REID: If he can overcome the ethics problems that have arisen since he was selected as a justice of the Supreme Court. And those ethics problems --you've talked about them; every people talk -- every reporter's talked about them in town -- where he took trips that were probably not in keeping with the code of judicial ethics. So we have to get over this. I cannot dispute the fact, as I have said, that this is one smart guy. And I disagree with many of the results that he arrives at, but his reason for arriving at those results are very hard to dispute. So --

RUSSERT: Why couldn't you accept Clarence Thomas?

REID: I think that he has been an embarrassment to the Supreme Court. I think that his opinions are poorly written. I don't -- I just don't think that he's done a good job as a Supreme Court justice.

That's not Mississippi, or Jim Crow. That's not the Dixiecrats or segregationists. That is race in America, modern-day.

In an interview in 2008, I asked Thomas why people continue to embrace this grossly false storyline -- why they sell him short, understate his intellect -- and why they persistently believe he merely has "followed" Scalia, when in fact there's absolutely no basis for that.
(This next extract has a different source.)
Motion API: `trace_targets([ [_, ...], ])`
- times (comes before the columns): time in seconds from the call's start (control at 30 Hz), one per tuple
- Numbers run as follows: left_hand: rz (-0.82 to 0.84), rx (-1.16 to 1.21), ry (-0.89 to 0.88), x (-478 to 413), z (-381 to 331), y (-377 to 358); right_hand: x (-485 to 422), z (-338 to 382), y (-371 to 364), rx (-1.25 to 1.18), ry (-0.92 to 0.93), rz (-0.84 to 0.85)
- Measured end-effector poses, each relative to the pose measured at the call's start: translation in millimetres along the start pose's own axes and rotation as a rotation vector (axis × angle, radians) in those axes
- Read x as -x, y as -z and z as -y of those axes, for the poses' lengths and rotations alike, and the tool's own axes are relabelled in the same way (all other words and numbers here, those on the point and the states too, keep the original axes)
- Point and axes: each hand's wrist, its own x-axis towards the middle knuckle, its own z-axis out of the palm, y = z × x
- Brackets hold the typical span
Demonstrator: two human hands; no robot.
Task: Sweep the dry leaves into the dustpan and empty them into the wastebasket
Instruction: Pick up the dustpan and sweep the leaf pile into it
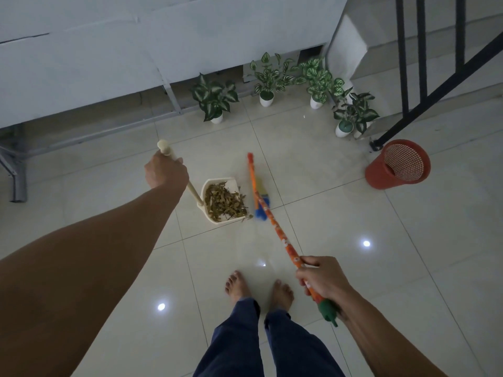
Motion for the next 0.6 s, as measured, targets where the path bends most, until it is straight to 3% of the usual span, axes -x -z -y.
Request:
trace_targets([
  [0.23,-0.005,0.015,0.019,-0.5,-4.6,-3.5,3.7,4.6,20.6,0.043,0.17,0.096],
  [0.47,-0.016,0.034,0.052,-2.0,0.9,-4.6,5.3,-3.3,38.7,0.146,0.228,-0.066],
  [0.6,-0.036,0.016,0.067,0.2,4.1,-5.8,-7.3,3.5,24.2,0.157,0.177,-0.045],
])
"Give me a break. I mean this is part of the — you know, the black guy is supposed to follow somebody white. We know that," Thomas told me. "Come on, we know the story behind that. I mean there's no need to sort of tip-toe around that … The story line was that, well I couldn't be doing this myself, he must be doing it for me because I'm black. That's obvious. Again, I go back to my point. Who were the real bigots? It's obvious."

But why no uproar, I asked. Why no outcry?

"People feel free to say about me what they think about lots of blacks," Thomas told me. "Because of the heterodox views I've taken, they have license to say it about me with impunity."

Or put another way: In Harry Reid's worldview, Clarence Thomas isn't the "right" kind of black guy.